I have tested the application on an iPhone 5, iPhone 5C, iPhone 6, and iPhone 6S, all of which on iOS 10.1.1. These do not hang and the ajax requests complete as expected. Even stranger, the ajax requests also work in XCode's iPhone 7 Simulator. However, all of my iPhone 7 users, as well as my iPhone 7 test device experience this issue where the ajax hangs indefinitely.

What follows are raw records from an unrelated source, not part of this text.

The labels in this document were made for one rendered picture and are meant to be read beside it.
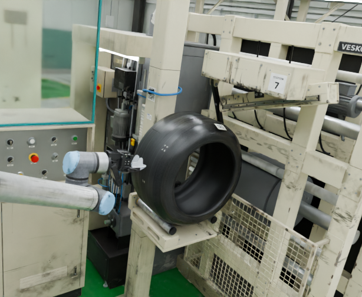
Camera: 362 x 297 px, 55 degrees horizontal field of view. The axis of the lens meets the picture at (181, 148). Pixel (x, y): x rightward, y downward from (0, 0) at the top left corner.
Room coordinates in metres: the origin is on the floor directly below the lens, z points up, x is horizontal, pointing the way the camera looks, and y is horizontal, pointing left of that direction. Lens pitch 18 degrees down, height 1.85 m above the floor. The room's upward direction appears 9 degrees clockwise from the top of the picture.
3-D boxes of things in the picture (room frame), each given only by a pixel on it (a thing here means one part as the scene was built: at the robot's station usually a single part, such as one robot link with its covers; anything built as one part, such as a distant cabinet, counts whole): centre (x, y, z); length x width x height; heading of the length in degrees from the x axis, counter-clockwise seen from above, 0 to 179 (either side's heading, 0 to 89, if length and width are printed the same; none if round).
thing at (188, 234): (1.75, -0.02, 0.80); 0.37 x 0.36 x 0.02; 129
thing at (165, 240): (1.67, 0.09, 0.84); 0.36 x 0.09 x 0.06; 39
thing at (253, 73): (1.84, -0.33, 1.71); 0.61 x 0.25 x 0.15; 39
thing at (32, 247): (1.94, 0.86, 0.63); 0.56 x 0.41 x 1.27; 129

Any suggestions on how to fix this issue?
EDIT:
I was able to get it working by adding the meta tag:
<meta http-equiv="Content-Security-Policy" content="default-src * 'self' data: gap: https://ssl.gstatic.com 'unsafe-eval'; style-src * 'self' 'unsafe-inline'; script-src * 'self' 'unsafe-inline'; connect-src * https: http:">
I modified the meta default meta tag that cordova creates by adding wildcards to all of the values. I also added script-src, and connect-src to the tag. I originally tried them without wildcards but that did not fix my issue either, so I simply included the wildcards in both of those keys as well and the ajax requests started working.
EDIT 2:
As a side note for others who might be experiencing a similar issue, iOS devices will also cause ajax requests to hang indefinitely if a basic authentication header is sent with invalid credentials to an IIS server. When invalid credentials are sent, IIS servers by default are configured to send back a 401 with the HTTP header 'WWW-Authenticate'. If the device receives this header it does not pass the response back to the application layer, meaning your fail function will never fire. This appears to be a known issue with iOS and Cordova applications. A quick and dirty (albeit not ideal) way to circumvent that issue on the client side is to set the ajax request to synchronous with the ajax option 'async:false'. This will force the response to be given back to the application layer so the application can proceed forward, meaning your error function will trigger. This wont do your application any justice if all of your ajax requests require basic authorization, but it can at least help you diagnose the issue.